Die Schauspieler würden sehr gut improvisieren, schreibt Bettina Jäger in den Ruhrnachrichten (7.9.2013). Doch nur da macht sich aus Sicht der Kritikerin die Klasse von Forced Entertainment bemerkbar. In den besten Momenten erinnern die Kriegsopfer sie an Bilder von Dix oder Grosz. "Aber absichtlicher Dilettantismus bleibt hier doch Dilettantismus. Dass Krieg eine üble Sache ist, hatten wir schon nach den ersten zehn Minuten der (sehr langen) 80 Minuten verstanden."

"Tim Etchells und seine Mitstreiter bleiben ihrem Konzept, mit jeder lieb gewonnenen Theatertradition brechen zu wollen, so treu, dass ihre experimentellen Ausbruchsversuche schon selbst zur Tradition zu erstarren drohen", schreibt Pedro Obiera auf dem WAZ-Portal Der Westen (7.9.2013). Zwar würden Aktionen in Klang- und Geräuschwolken gehüllt, die das Szenische bisweilen ins Alptraumhafte verzerrten. Allerdings erweist sich Tarik Atouis Sound-Repertoire aus Sicht des Kritikers "für eine 70-minütige Performance letztlich als so begrenzt, dass auch hier ein Gewöhnungseffekt einsetzte, der den Gesamteindruck der zwiespältigen Produktion bekräftigte."

Das Entertainment sei in diesem Antirepräsentationstheater "irgendwie verloren gegengangen", so Nicole Strecker in der Sendung "Fazit" vom Deutschlandfunk (6.9.2013) Gelungen sei nur der Mittelteil des Abends: "wenn Etchells sich im Figurenfundus der Fiktionen bedient und einen Clash der Illusionen inszeniert." Hier entstehe dann "ein wunderbar verschrobenes Wimmelbild". Weniger gut bekommt dem Abend aus ihrer Sicht die "bizarre, sich ständig ändernde Mixtur aus Geräuschen: elektronisches Fiepen, ein asiatisches Zupfinstrument, eine einsame Trompete, Senderstörung. Ein Klangchaos, das die Sätze der Performer unter sich begräbt."

Als "kitschfrei", "wenig moralisierend und am allerwenigsten stringent erzählt" empfindet Hans-Christoph Zimmermann in der taz (10.9.2013) diesen Abend. Regisseur Tim Etchells setze anders als in früheren Arbeiten hier weniger auf Erzählung als auf Bilder und "bohrt damit den gewaltigen Erinnerungsspeicher des Zuschauers an, holt Gesehenes, Erträumtes, Visionäres ans Licht." Vielfach bleibe allerdings "rätselhaft, was Etchells damit will". "Ein Schlachtgemälde aus dem Kinderzimmer? Ein juveniler Totentanz? Eine Ikonografie von Kriegsdarstellungen?", fragt der Kritiker. "Man stöbert das eigene Märchenarsenal durch, freut sich an dem fabulierenden Gestus, doch letztlich bleibt es beim blinden Tasten im Assoziationenwald."

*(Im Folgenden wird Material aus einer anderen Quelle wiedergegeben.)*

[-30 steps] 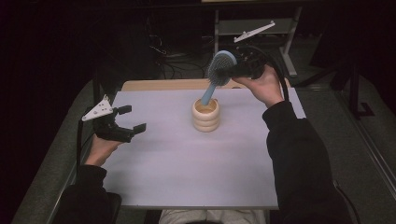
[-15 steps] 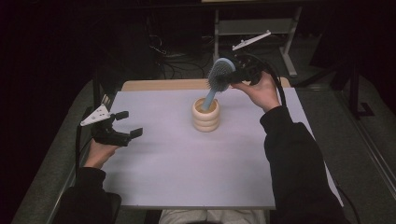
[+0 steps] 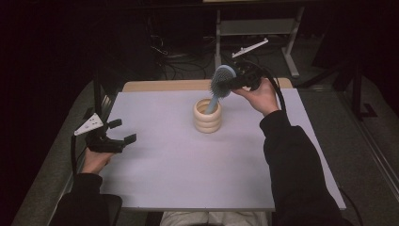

Für Marion Ammicht von der Süddeutschen Zeitung (13.9.2013) besitzt der Abend "bezaubernde Momente", wenn die Akteure "flache, hölzerne Baumkulissen hin- und her schieben, Schatten tanzen und Tarek Atouis elektronische Klangverdichtungen mit Licht und Bewegung hinreißende poetische Rückkoppelungen heraufbeschwören." Allerdings verdichten sich diese Eindrücke nicht zu einem positiven Gesamturteil: "In Erinnerung bleibt ein gewaltiges Zischen und Krachen, ein Gurgeln und Schmurgeln, ein Raunen und Wehen. Eine große in der gigantischen Halle mit den schlafenden Riesenschnecken zurückgebliebene brachliegende postdramatische Verheißung, eine enorme Kulissenschieberei und schließlich und endlich: Viel Lärm um nichts."

Kommentare  
Last Adventures, Gladbeck: ohrenbetäubend und nichtssagend
Am letzten Sonntag als ich da war, waren die Klänge teilweise Ohrenbetäubend, es gab überhaupt keine Bühnenbeleuchtung und die sogenannte "Performers" wirkten nur gelangweilt. Kein Wunder. So war es: Nichtssagend und eine Stunde zu lang.